What is required
In the material below, transcribe every line from the first through the line holding "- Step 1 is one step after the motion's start", exactly, and stop after that line.

Information provided
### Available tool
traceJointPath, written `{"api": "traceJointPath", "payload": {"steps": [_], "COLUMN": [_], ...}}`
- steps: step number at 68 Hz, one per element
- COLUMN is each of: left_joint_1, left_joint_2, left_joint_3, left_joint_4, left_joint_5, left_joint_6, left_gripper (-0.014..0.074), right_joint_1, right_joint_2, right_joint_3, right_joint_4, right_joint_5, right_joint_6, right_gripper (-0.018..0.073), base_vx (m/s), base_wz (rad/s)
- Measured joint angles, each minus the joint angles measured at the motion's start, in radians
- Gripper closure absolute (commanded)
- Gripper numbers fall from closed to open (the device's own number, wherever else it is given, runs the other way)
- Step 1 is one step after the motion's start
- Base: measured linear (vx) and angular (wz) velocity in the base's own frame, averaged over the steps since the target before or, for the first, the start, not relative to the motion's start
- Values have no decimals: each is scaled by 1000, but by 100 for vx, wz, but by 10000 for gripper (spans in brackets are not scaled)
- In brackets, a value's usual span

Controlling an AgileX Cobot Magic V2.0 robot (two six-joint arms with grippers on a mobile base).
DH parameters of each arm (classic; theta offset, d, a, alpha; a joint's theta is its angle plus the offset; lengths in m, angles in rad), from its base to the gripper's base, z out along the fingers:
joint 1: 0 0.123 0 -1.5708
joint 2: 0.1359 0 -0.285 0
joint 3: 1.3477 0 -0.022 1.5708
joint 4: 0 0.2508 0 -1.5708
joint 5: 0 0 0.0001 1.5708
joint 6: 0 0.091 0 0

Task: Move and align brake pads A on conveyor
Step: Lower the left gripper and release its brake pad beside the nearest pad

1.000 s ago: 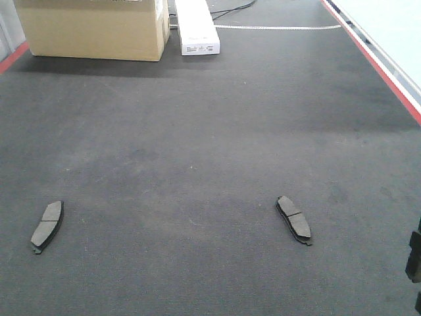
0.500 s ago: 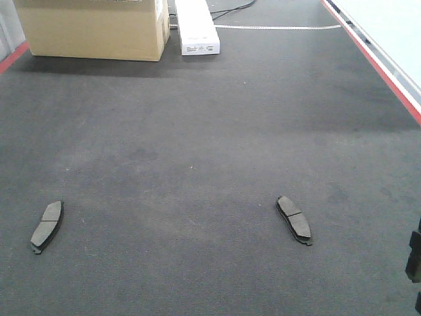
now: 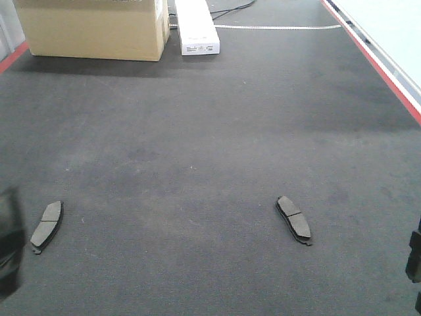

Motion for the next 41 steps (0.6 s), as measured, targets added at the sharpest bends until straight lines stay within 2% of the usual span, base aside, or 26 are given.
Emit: {"api": "traceJointPath", "payload": {"steps": [9,18,31,41], "left_joint_1": [0,0,16,88], "left_joint_2": [213,405,642,803], "left_joint_3": [-99,-194,-308,-368], "left_joint_4": [88,131,144,139], "left_joint_5": [-3,-17,-63,-105], "left_joint_6": [-89,-142,-208,-224], "left_gripper": [575,570,553,547], "right_joint_1": [0,0,0,0], "right_joint_2": [0,0,0,0], "right_joint_3": [0,0,0,0], "right_joint_4": [0,0,0,0], "right_joint_5": [0,0,0,0], "right_joint_6": [0,0,0,0], "right_gripper": [564,564,564,564], "base_vx": [0,0,0,0], "base_wz": [0,0,0,0]}}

Exercise output
### Available tool
traceJointPath, written `{"api": "traceJointPath", "payload": {"steps": [_], "COLUMN": [_], ...}}`
- steps: step number at 68 Hz, one per element
- COLUMN is each of: left_joint_1, left_joint_2, left_joint_3, left_joint_4, left_joint_5, left_joint_6, left_gripper (-0.014..0.074), right_joint_1, right_joint_2, right_joint_3, right_joint_4, right_joint_5, right_joint_6, right_gripper (-0.018..0.073), base_vx (m/s), base_wz (rad/s)
- Measured joint angles, each minus the joint angles measured at the motion's start, in radians
- Gripper closure absolute (commanded)
- Gripper numbers fall from closed to open (the device's own number, wherever else it is given, runs the other way)
- Step 1 is one step after the motion's start

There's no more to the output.